I walked with the young man to the base of the ramp, and paused.
"You're not coming with us, to meet my family?"
"No. I think it's better..." I couldn't finish, I just knew I shouldn't go with the boy, make this any harder on him. Or me.
"T-thanks, for teaching me about Earth," he said, stammering.
I nodded, knowing I should think of something profound to say, but, as usual for me, totally at a loss for words. "You're welcome."
"I... " The boy looked at me, and I thought of the other kids I'd said goodbye to, Skaara, Merrin, the reetou's Charlie, and my own.
"Come and visit, if you like. We'll go fishing," I offered.
"And eat pizza and ice cream."
I nodded. "Yup."
And then Loren straightened up, and threw me a damn perfect salute, and I felt my eyes well and sternly commanded myself to buck up. I saluted back.
Then Loren turned and, walking between Teal'c, Daniel and Carter, stepped into the wormhole and out of my life.

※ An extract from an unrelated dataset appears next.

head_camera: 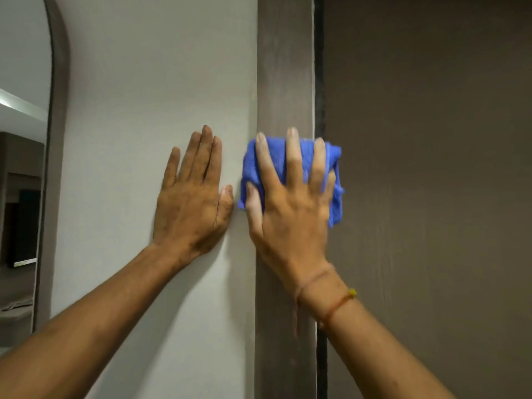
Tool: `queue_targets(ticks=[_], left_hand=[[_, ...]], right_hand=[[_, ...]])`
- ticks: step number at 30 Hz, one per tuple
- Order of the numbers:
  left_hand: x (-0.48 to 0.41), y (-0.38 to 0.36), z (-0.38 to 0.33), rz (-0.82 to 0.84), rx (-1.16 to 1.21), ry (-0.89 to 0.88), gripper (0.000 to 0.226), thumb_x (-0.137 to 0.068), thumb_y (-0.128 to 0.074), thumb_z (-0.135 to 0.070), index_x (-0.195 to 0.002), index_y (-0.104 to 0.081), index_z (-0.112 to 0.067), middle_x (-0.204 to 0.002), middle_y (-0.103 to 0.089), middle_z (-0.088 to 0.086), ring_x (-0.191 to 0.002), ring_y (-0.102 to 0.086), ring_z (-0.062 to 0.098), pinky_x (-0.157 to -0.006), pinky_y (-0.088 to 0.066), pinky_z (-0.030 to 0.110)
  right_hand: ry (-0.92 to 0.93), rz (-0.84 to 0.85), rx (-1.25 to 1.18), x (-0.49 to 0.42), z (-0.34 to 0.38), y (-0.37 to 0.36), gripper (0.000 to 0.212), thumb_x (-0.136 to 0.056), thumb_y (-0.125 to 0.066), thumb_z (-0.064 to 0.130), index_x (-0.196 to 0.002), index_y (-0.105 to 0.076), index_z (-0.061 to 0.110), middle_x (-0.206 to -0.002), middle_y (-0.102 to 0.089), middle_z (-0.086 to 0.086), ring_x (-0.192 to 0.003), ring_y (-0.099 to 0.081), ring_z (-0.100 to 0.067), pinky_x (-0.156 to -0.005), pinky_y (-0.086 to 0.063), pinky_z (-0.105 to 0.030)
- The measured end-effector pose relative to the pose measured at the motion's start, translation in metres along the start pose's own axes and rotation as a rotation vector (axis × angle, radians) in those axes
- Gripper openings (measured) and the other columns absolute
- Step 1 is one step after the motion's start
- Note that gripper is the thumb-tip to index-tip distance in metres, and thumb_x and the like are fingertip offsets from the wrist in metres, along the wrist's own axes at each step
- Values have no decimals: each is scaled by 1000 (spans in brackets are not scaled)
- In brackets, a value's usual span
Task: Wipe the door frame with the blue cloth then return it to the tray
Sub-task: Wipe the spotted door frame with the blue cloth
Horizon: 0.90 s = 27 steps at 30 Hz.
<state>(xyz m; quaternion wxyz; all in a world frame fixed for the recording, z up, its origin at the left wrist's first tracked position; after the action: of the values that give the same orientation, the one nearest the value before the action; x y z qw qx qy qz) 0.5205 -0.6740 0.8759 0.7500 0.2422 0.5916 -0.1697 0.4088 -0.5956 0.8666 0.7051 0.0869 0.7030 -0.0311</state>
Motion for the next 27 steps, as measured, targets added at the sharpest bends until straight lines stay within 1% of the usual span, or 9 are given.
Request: queue_targets(ticks=[2, 6, 10, 13, 16, 18, 21, 24, 27], left_hand=[[-3, 1, -1, -5, 0, 12, 67, -90, -21, -36, -147, -3, -7, -158, -3, 13, -146, 1, 21, -119, -3, 44], [-3, -1, 1, -12, -6, 9, 66, -91, -20, -38, -148, -2, -9, -158, -2, 12, -146, 2, 20, -119, -2, 42], [-4, -1, 3, -31, 2, 6, 65, -92, -19, -39, -147, -1, -10, -158, -2, 11, -146, 2, 20, -119, -4, 42], [-3, -1, 1, -25, 11, -7, 65, -92, -19, -38, -147, -2, -9, -158, -3, 12, -146, 1, 21, -119, -4, 42], [-2, -1, 1, -24, 18, 1, 66, -91, -20, -38, -147, -2, -9, -158, -2, 11, -146, 1, 21, -119, -5, 43], [-2, 0, 1, -25, 14, 1, 66, -91, -20, -37, -147, -2, -8, -158, -2, 11, -146, 1, 21, -119, -5, 43], [-2, -1, 0, -16, 16, 1, 66, -91, -18, -39, -148, -1, -9, -159, -1, 11, -146, 2, 21, -120, -5, 43], [-2, -2, 1, -18, 15, 10, 66, -91, -19, -39, -148, -1, -10, -159, -1, 11, -146, 2, 20, -120, -5, 43], [-2, -2, 2, -28, 11, 11, 65, -92, -19, -38, -148, -2, -10, -158, -3, 11, -146, 2, 20, -119, -4, 42]], right_hand=[[32, 25, 17, 10, -4, -1, 58, -90, -33, 45, -146, -24, 30, -155, -25, -13, -141, -15, -43, -107, -25, -64], [135, 37, 24, -51, -10, 5, 58, -92, -34, 46, -146, -20, 30, -155, -22, -14, -141, -11, -43, -108, -21, -65], [62, 3, 4, -86, -5, 6, 58, -93, -32, 45, -147, -17, 31, -157, -16, -12, -142, -5, -41, -111, -16, -65], [13, -18, -30, -37, 0, 3, 59, -92, -32, 44, -147, -17, 31, -157, -16, -11, -143, -6, -40, -110, -18, -64], [32, 52, -19, 39, -3, 1, 58, -91, -32, 45, -146, -20, 31, -156, -22, -12, -142, -11, -42, -108, -27, -63], [54, 97, -21, 53, -9, 1, 58, -90, -34, 45, -146, -22, 31, -155, -25, -12, -141, -14, -43, -106, -28, -64], [92, 83, -18, -1, -10, 4, 59, -91, -35, 46, -146, -20, 31, -155, -21, -13, -141, -10, -44, -107, -23, -66], [53, 50, -25, -75, -6, 8, 59, -93, -34, 45, -147, -16, 31, -156, -15, -14, -141, -5, -45, -108, -17, -69], [16, 20, -12, -88, -1, 6, 58, -94, -33, 46, -147, -14, 31, -157, -12, -13, -141, -2, -45, -109, -14, -68]])
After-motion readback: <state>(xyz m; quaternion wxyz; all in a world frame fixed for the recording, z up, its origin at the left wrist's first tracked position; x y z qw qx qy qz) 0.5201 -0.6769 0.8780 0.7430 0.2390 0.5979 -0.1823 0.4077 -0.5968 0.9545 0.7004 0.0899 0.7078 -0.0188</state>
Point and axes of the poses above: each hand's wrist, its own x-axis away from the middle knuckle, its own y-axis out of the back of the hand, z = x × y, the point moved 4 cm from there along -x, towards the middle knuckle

I stood watching silently, and when I turned, General Hammond was waiting, watching me with that knowing look he has, the one that says he understands, but he'll never mention a word of it.
Good man, George Hammond.
**********
So I went home for the final two weeks of downtime, kept myself busy with mowing the lawn and washing my truck and cleaning out the garage. My house had never been quite so shiningly clean. Or empty.
It's been a couple of months now. I'm back on SG-1, my eyesight back to normal, my hand good as new, though it aches now and then when the weather gets cold and damp.
I know I told Loren I'd go and visit, but I don't think I will. I'm not good at that kind of thing, at standing by and looking in as an outsider. I want him to find a home, a place he belongs, with his family.
But that doesn't make it hurt any less to say goodbye.